### PROBLEM TO SOLVE
Repeat the data in full. Drop every picture.

### THE DATA

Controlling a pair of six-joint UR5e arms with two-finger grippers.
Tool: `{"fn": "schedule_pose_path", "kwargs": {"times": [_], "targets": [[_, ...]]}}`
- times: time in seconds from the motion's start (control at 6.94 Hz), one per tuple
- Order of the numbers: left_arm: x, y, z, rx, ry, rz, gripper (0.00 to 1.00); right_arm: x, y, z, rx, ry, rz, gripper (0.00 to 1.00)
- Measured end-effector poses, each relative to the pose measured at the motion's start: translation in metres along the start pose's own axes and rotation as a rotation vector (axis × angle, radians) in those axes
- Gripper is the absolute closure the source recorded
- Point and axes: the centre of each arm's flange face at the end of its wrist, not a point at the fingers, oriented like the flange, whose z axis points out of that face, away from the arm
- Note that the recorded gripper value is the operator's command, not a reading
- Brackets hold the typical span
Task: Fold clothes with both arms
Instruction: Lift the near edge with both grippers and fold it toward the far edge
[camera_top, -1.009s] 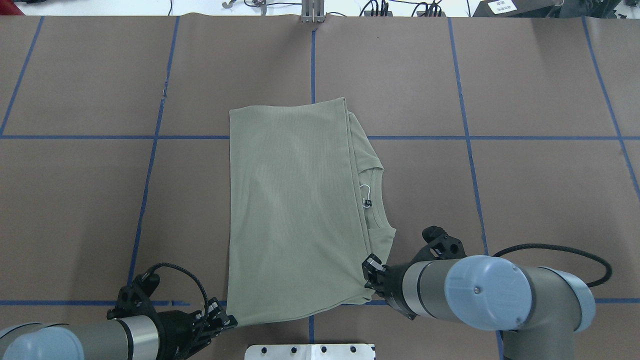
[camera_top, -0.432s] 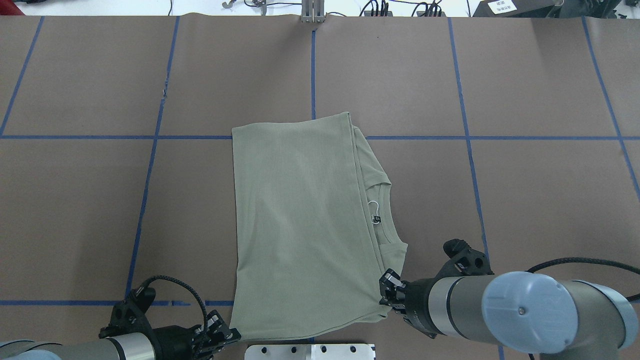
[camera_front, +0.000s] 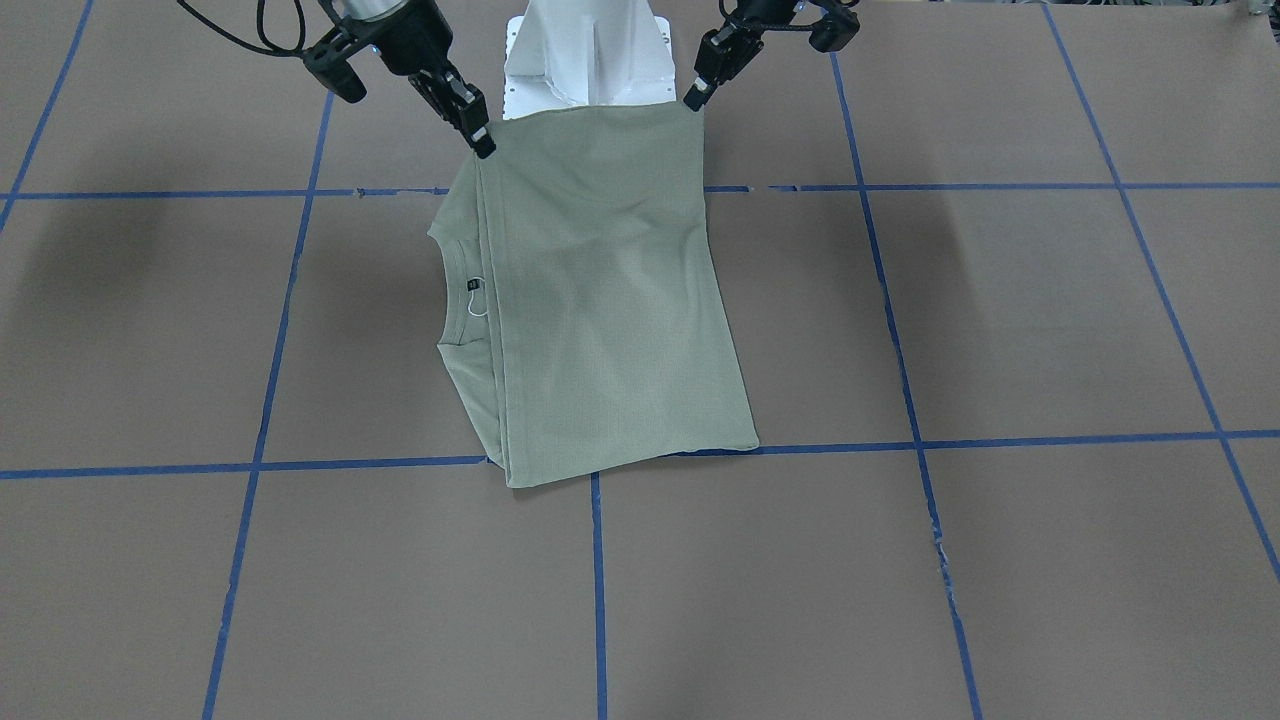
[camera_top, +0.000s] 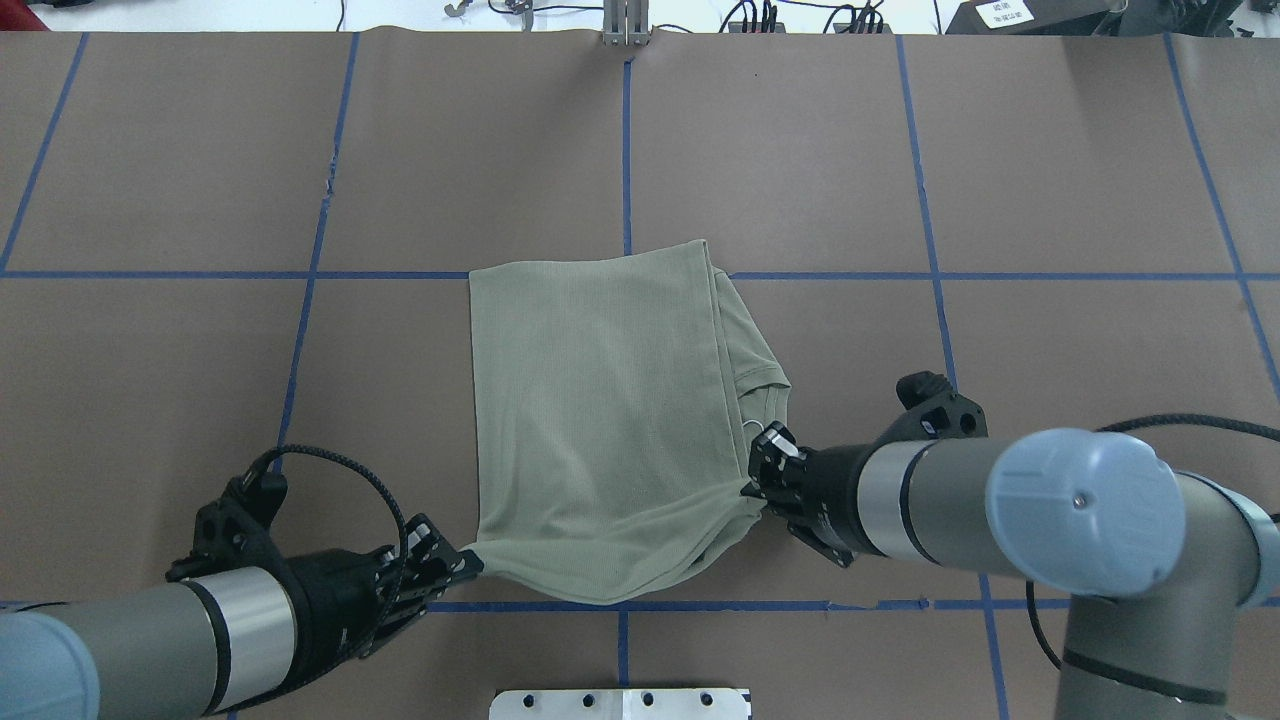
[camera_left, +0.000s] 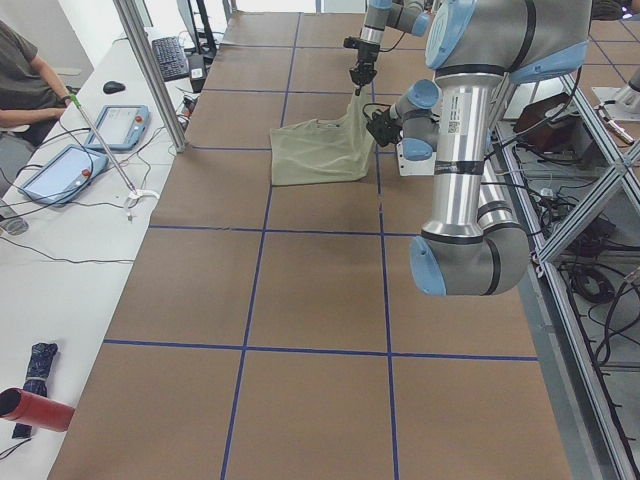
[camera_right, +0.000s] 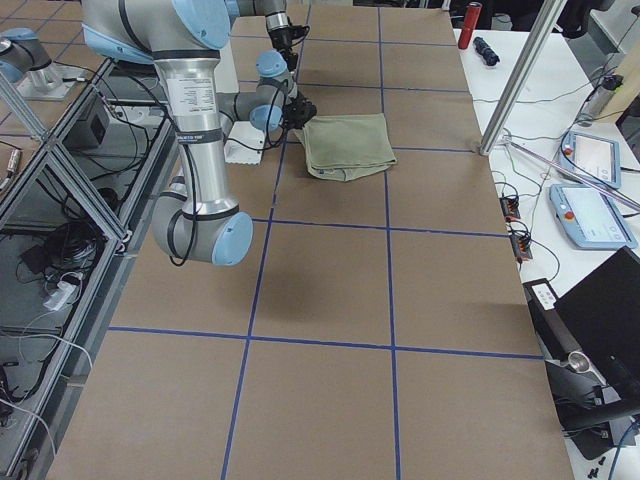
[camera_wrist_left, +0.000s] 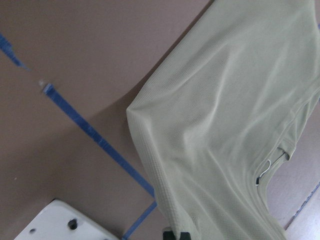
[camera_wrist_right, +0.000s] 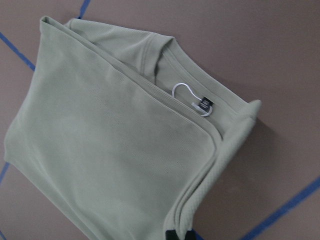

### REPLY
Controlling a pair of six-joint UR5e arms with two-finger grippers.
Tool: `{"fn": "schedule_pose_path", "kwargs": {"times": [_], "targets": [[_, ...]]}}`
- times: time in seconds from the motion's start (control at 6.94 Hz), one per tuple
- Order of the numbers: left_arm: x, y, z, rx, ry, rz, gripper (0.00 to 1.00); right_arm: x, y, z, rx, ry, rz, gripper (0.00 to 1.00)
- Measured end-effector poses, each relative to the pose measured at the motion's start: translation in metres along the start pose's own axes and rotation as a rotation vector (axis × angle, radians) in those axes
- Gripper is the absolute closure the source recorded
- Point and axes: the centre of each arm's flange face at the end of its wrist, not a point at the fingers, oriented like the flange, whose z axis points out of that face, away from the arm
- Note that the recorded gripper value is the operator's command, not a reading
- Brackets hold the typical span
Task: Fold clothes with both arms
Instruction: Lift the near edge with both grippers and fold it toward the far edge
[camera_top, -1.009s] 
[camera_top, -0.432s] 
[camera_front, +0.000s] 
[camera_top, +0.000s] 
[camera_left, +0.000s] 
[camera_right, +0.000s] 
[camera_wrist_left, +0.000s] 
[camera_wrist_right, +0.000s] 

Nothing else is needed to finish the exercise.